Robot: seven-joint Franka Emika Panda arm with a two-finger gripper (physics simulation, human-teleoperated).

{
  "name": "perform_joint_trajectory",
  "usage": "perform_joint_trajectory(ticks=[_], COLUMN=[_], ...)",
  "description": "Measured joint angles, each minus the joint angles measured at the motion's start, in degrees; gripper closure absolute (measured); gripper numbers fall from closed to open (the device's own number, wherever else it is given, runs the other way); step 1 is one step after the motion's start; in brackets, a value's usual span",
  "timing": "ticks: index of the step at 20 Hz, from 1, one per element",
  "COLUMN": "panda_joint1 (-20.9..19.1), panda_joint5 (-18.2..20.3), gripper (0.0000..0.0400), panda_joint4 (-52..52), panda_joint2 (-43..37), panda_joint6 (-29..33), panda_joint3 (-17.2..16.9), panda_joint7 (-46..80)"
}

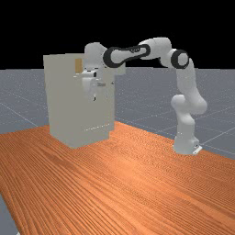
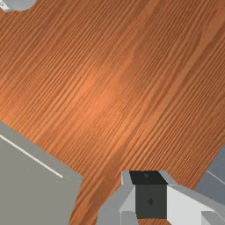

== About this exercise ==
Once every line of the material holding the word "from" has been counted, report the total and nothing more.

== Exercise answer ==
2